Two key mistakes stand out. 
The models used by all of the forecasting organisations dramatically underestimated the fiscal multiplier: the impact of changes in government spending on output. 
Second, they overestimated the extent to which quantitative easing (QE) by the monetary authorities – that is, printing money – could counterbalance fiscal tightening. ...
Forecasting organisations are finally admitting they underestimated the fiscal multiplier. 
The OBR, reviewing its recent mistakes, accepted that "the average [fiscal] multiplier over the two years would have needed to be 1.3 – more than double our estimate – to fully explain the weak level of GDP in 2011-12". 
The IMF has conceded that "multipliers have actually been in the 0.9 and 1.7 range since the Great Recession". The effect of underestimating the fiscal multiplier has been systematic misjudgment of the damage that "fiscal consolidation" does to the economy.
Which is a polite way of saying that austerity is the equivalent of throwing gasoline on a fire.  It takes a bad situation and makes it worse.

Please recall that the argument for austerity is to reduce the government debt built up since the beginning of the financial crisis.  And why was there an increase in government debt?  To bail out the banks and protect their book capital levels and banker bonuses.

Effectively, the government socialized the losses in the financial system.  This puts the burden of the excess debt on the real economy as oppose to the financial system that is designed to absorb it.  Servicing this excess debt diverts capital from reinvestment and growth in the real economy.  This is what triggers the downward spiral.
This leads us to the second mistake. Forecasters assumed that monetary expansion would provide an effective antidote to fiscal contraction. The Bank of England hoped that by printing £375bn of new money, ($600bn ), it would stimulate total spending to the tune of £50bn, or 3% of GDP. 
But the evidence emerging from successive rounds of QE in the UK and the US suggests that while it did lower bond yields, the extra money was largely retained within the banking system, and never reached the real economy. This implies that the problem has mainly been a lack of demand for credit – reluctance on the part of businesses and households to borrow on almost any terms in a flat market.
Actually, the decline in demand doesn't just represent a lack of demand for credit.  It represents a decline in demand from savers.
These two mistakes compounded each other: if the negative impact of austerity on economic growth is greater than was originally assumed, and the positive impact of quantitative easing is weaker, then the policy mix favored by practically all European governments has been hugely wrong. 
There is much greater scope for fiscal stimulus to boost growth, and much smaller scope for monetary stimulus.
Actually, there is still significant scope for monetary stimulus.
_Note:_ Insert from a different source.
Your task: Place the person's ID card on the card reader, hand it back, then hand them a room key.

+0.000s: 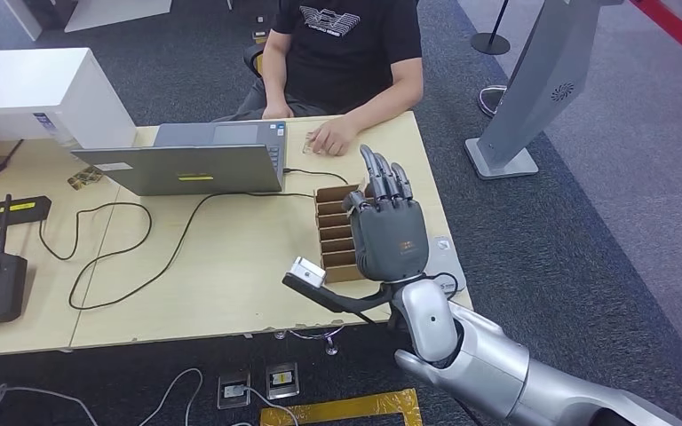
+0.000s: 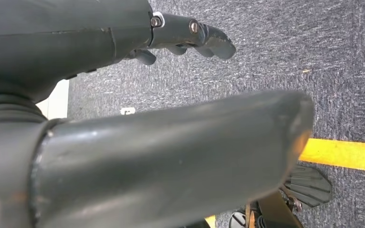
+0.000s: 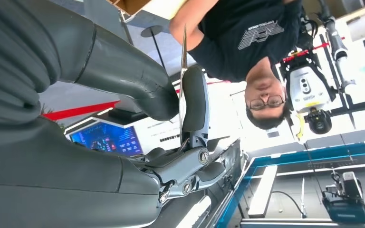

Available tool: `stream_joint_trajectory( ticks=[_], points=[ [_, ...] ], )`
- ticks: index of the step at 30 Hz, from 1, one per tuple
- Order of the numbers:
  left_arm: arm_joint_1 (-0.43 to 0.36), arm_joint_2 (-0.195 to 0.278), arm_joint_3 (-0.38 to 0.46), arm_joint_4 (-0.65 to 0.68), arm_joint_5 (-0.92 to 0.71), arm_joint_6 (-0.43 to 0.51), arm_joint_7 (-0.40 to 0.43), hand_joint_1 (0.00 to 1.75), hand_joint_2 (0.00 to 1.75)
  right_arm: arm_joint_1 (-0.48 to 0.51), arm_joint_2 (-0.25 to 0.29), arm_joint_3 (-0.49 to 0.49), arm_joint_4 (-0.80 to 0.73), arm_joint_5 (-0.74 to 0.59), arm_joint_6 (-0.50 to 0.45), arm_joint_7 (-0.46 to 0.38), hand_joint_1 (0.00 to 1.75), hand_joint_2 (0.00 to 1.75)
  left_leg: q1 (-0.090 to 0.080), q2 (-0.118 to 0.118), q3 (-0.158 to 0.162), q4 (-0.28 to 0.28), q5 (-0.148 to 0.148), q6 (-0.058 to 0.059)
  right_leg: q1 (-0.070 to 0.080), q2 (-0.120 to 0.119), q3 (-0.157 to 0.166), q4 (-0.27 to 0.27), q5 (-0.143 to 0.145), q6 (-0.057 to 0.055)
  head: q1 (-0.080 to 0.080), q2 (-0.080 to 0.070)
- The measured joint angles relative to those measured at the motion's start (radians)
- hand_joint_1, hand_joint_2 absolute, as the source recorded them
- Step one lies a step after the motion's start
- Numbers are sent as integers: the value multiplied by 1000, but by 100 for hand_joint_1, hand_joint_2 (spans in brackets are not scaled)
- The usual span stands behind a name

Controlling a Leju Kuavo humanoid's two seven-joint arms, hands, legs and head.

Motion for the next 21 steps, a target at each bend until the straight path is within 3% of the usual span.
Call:
stream_joint_trajectory(
  ticks=[8,21],
  points=[
    [-2,4,0,0,-15,-21,2,0,0,6,-10,-21,-20,-86,-16,0,175,175,0,0,0,0,0,0,0,0,0,0,0,0,0,0],
    [-30,7,0,0,-59,-48,23,0,0,-92,3,-38,85,-101,202,0,175,175,0,0,-1,0,0,0,0,0,0,0,0,0,0,0]
  ],
)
The question is what monetary policies need to be followed to stimulate the economy?

Your humble blogger has been saying for years, listen to Walter Bagehot, reverse current zero interest rate and quantitative easing policies and raise interest rates back to 2%.  Demand should increase as savers can generate a return on their savings and can boost their current consumption.

At the same time, stimulative fiscal policies should continue to be pursued.  This complements monetary policy and reinforces growth in demand.

But what about the losses on the excess debt?  Have the financial system absorb these losses.
This is all quite technical, but it matters a great deal for the welfare of populations. 
All of these models assume outcomes on the basis of existing policies. Their consistent over-optimism about these policies' impact on economic growth validates pursuing them, and enables governments to claim that their remedies are "working," when they clearly are not. 
This is a cruel deception. 
Before they can do any good, the forecasters must go back to the drawing board, and ask themselves whether the theories of the economy underpinning their models are the right ones.